I may download another track (Giant) at a later date, but have to run and get some cat food right now....priorities and all that ;-)

Tuesday, July 03, 2007

A second home/another life

Back from the big smoke. Had a great last few days - no work, all friends. I didn't see everyone I would have liked to, but that is the nature of these short business jaunts. I'm just lucky that at least three times a year I have a chance to go back to reconnect with pals and a city that is pretty much my second home (special thanks to R & MM for making THEIR home feel like my second city-home yet again...they are incredibly tolerant ;-)

I spent some time at A.'s place outside Cobourg, and had a chance to see how the youngest members of her herd are doing: Francesca the foal, who is huge for two months and has an attitude to match her size; Foster, the yearling (and full brother to Francesca) who as you can see is as sweet as they come; Fenella (another full sister) being ridden by A., and the stunning hell-on-wheels Petra, who I took a snap of being ridden by her trainer as well & am including just to prove parts of Ontario are incredibly beautiful to any west-coast doubters. I should note that any of these gorgeous horses *can be yours!* (well, with the exception of Fenella who A. would really prefer to keep as her own riding horse). If I was ridiculously wealthy, they would all be mine (well, almost all of them...)
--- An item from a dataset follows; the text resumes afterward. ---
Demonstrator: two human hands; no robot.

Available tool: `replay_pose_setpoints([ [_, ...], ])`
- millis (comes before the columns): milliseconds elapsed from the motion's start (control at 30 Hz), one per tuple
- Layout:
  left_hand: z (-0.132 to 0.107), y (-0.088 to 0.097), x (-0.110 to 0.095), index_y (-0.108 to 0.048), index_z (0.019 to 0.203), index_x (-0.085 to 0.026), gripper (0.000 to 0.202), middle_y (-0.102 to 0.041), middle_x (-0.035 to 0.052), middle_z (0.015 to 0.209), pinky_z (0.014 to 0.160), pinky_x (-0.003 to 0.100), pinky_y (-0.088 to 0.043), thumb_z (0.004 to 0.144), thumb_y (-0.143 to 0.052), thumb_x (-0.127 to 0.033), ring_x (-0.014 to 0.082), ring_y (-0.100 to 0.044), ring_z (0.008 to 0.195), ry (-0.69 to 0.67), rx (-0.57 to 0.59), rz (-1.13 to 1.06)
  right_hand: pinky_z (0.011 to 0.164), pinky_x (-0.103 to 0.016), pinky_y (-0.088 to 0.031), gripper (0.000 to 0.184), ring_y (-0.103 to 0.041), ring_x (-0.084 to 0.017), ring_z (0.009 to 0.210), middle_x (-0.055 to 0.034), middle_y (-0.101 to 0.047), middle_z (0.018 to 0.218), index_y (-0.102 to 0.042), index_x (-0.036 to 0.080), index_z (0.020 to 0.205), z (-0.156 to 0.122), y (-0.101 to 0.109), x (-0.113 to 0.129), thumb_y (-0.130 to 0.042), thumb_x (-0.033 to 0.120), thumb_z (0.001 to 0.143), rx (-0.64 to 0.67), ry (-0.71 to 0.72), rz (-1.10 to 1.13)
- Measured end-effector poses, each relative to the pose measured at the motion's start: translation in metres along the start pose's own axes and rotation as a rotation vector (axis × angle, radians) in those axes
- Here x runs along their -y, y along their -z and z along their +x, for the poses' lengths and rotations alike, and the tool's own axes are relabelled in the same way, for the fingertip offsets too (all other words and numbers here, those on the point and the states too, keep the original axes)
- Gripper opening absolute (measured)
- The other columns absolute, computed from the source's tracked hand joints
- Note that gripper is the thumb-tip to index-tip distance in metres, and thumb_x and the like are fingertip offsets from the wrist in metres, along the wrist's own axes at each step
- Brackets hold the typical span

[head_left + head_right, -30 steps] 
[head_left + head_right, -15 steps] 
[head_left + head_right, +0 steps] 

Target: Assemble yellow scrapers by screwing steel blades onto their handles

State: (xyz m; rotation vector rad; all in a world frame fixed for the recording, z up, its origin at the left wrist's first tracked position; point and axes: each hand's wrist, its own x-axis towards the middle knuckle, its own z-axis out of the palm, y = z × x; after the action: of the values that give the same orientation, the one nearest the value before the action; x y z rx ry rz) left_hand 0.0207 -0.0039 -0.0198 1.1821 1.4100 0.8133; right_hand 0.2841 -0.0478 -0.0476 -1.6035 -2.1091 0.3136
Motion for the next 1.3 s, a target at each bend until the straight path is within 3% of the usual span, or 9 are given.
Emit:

It amazes me how instantly I get back into Toronto life. Things are so familiar that I just flip back into being my Toronto self, with my Toronto pals and Toronto activities. It made me wonder what life would be like if I had stayed. If different choices had been made, by me and by those around me. I don't regret moving back to Vancouver, don't get me wrong - I love being back. Love it. But sometimes you have to think about the what ifs for awhile.